BRIEF DESCRIPTION OF THE DRAWINGS
[0030] FIG. 1 is a schematic plan view of an embodiment of a
nano-precision sintering system of the present invention;
[0031] FIG. 2 is a front view of a nano-precision sintering system
of FIG. 1;
[0032] FIG. 3 is a plan view showing an interior of a pre-process
chamber;
[0033] FIG. 4[A] is a sectional view of a glove assembly and FIG.
4[B] is a front view of the same glove assembly;
[0034] FIG. 5 is a sectional view showing details of a sintering
machine of a nano-precision sintering system of FIG. 2;
[0035] FIG. 6 shows a gas circulating and refining system of a
nano-precision sintering system of FIG. 2;
[0036] FIG. 7 shows a vacuum exhaust system of a nano-precision
sintering system of FIG. 2; and
[0037] FIG. 8[A] is a perspective view showing a sintering mold and
a punch member and FIG. 8[B] shows a sintering mold having
delivered into a sintering process chamber.
DESCRIPTION OF REFERENCE NUMERALS
[0038] 1 Nano-precision sintering system
[0039] 20 Pre-process chamber
[0040] 21 Housing
[0041] 22 Loading housing
[0042] 24 Glove assembly
[0043] 25 Communication tube
[0044] 26 Gate valve
[0045] 30 Post-process chamber
[0046] 31 Housing
[0047] 50 Sintering machine
[0048] 523 Lower housing
[0049] 533 Upper housing
[0050] 541 Lower energizing electrode
[0051] 551 Upper energizing electrode
[0052] C Sintering chamber
EMBODIMENTS FOR CARRYING OUT THE INVENTION
[0053] Preferred embodiments of a nano-precision (or
nano-ultra-precision) sintering system according to the present
invention will be described below with reference to the attached
drawings.
[0054] For the purpose of maintaining the purity of a product by
preventing degradation in the quality of a powder of a material due
to oxidation in the powder and any impurities entering into the
powder after its having been prepared or after a sealed container
containing the powder having been unsealed and further by
preventing degradation of the powder during the filling of the
powder or the placing into a sintering machine, a nano-precision
(nano-ultra-precision) sintering system according to an embodiment
of the present invention is designed such that a series of
following operations including: mixing and grinding of the powder
of a material; storing the prepared powder of a material; measuring
a weight of the powder of material; filling a mold with the powder
of a material; and placing the sintering mold filled with the
powder of a material into the sintering machine, can be carried out
within a chamber of what is called a glove box type having a
controllable atmosphere, and the pulse energization and pressure
sintering process can be carried out under a vacuum atmosphere.
[0055] With reference to FIG. 1, one embodiment of a nano-precision
sintering system according to the present invention is generally
shown in a plan view.

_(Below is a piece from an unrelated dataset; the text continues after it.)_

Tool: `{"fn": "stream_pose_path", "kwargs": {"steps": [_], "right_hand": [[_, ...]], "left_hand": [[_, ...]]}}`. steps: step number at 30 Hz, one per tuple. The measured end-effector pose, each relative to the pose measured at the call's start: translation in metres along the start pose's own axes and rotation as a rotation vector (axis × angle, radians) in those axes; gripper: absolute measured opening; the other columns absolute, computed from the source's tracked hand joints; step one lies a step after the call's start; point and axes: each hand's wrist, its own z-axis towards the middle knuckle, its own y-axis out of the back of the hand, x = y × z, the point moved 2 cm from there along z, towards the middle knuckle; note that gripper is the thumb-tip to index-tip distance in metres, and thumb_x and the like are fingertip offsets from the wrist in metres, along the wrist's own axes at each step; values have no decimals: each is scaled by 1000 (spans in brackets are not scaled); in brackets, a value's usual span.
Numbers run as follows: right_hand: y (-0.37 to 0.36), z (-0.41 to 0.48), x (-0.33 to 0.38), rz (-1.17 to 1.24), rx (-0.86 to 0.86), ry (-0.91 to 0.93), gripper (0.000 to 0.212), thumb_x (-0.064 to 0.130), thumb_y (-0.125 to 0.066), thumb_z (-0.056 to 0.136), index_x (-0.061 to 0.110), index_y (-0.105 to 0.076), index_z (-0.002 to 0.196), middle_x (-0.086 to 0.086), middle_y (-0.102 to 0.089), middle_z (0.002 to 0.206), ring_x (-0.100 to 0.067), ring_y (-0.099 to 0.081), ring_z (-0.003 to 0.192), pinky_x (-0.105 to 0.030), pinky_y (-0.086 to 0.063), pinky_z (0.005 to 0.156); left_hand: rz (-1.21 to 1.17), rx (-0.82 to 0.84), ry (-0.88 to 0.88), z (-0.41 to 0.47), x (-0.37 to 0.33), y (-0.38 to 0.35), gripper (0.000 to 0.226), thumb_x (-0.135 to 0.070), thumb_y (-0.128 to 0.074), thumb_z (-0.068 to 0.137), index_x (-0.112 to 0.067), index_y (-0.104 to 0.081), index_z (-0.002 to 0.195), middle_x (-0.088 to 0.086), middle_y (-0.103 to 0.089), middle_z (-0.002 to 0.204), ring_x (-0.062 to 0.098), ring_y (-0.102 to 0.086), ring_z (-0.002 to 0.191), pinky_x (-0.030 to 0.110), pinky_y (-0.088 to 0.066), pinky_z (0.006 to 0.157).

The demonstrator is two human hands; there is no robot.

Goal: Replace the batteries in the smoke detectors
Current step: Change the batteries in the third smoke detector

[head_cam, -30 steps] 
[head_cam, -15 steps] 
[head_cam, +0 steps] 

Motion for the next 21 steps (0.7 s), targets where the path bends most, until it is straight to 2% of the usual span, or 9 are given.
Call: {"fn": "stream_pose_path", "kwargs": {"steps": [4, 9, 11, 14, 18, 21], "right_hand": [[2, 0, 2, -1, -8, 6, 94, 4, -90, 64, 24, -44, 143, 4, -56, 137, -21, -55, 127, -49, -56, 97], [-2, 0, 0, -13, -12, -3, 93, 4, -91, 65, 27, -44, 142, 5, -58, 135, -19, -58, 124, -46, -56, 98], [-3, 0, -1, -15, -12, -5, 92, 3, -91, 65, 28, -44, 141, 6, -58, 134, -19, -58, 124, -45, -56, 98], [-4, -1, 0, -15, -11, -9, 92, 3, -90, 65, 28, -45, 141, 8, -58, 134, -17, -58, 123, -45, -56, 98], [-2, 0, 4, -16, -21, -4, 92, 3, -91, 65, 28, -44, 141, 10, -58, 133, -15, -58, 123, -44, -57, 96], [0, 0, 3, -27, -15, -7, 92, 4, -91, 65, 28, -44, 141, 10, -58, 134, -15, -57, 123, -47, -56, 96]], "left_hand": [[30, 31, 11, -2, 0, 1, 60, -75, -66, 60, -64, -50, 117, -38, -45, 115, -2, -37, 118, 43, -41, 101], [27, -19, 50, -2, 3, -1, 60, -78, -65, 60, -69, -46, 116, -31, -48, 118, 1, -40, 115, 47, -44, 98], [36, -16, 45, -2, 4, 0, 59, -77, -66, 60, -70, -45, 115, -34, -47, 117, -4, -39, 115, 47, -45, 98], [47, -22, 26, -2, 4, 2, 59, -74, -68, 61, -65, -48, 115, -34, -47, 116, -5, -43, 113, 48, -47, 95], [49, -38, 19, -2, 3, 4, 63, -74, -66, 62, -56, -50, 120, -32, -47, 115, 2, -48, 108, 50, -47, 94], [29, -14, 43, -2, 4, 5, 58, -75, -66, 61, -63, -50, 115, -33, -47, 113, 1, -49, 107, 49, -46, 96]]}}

A nano-precision sintering system 1 of this
embodiment comprises a sealed first housing 21 defining a
pre-process chamber 20 serving for a series of operations in the
pre-process covering from mixing and grinding of a powder of a
material to filling a sintering mold with the prepared powder of a
material and a sealed second housing 31 defining a sintering
process chamber 30 in which a vacuum chamber of a pulse
energization and pressure sintering machine is situated, both of
which are arranged as illustrated. Each of the first and the second
housing takes the form of what is called a glove box that is
typically provided with a glove, through which an operator can
externally carry out a task which would otherwise have to be done
inside the chamber, while the chamber defined by each of the first
and the second housing being shielded against the outside
world.
[0056] With reference to FIGS. 1 and 2, the sealed first housing 21
is constructed from such an outer wall (as reinforced with a frame,
for example) that can shield the pre-process chamber 20 defined by
the first housing 21 against the outside world completely, as
pointed above, and also that is sufficiently robust not to be
broken when the pre-process chamber interior is subject to a
certain level of negative pressure (e.g., 10 Pa). A sealed loading
housing 22 defining a material loading chamber 220 is fixed to
sidewalls 211 defined in one side of the first housing 21 (located
opposite the second housing or in the left-hand side in the
illustration). A gate valve having a known structure is disposed
between the loading housing 22 and the sidewall 211, though not
illustrated. The gate valve constructs a shut-off system of an air
tight type in which, when placed in a closing position, the gate
valve blocks the communication between the pre-process chamber 20
and the loading chamber 220 in the air tight condition, and when
placed in an opening position, the gate valve permits the
communication therebetween. This loading housing 22 also has a
structure, such as a cylindrical structure, that is sufficiently
robust not to be broken when the interior of a material loading
chamber 220 is subject to a certain level of negative pressure
(e.g., 10 Pa). A cover 222 is provided in an end of the loading
housing 22 opposite the first housing, which is capable of being
opened and closed manually by a known method and also capable of
closing an opening of the material loading chamber 220 in the air
tight condition. It is to be noted that a floor surface of the
material loading chamber 220 is flat, though not illustrated. The
first housing 21 is mounted on a base table 23.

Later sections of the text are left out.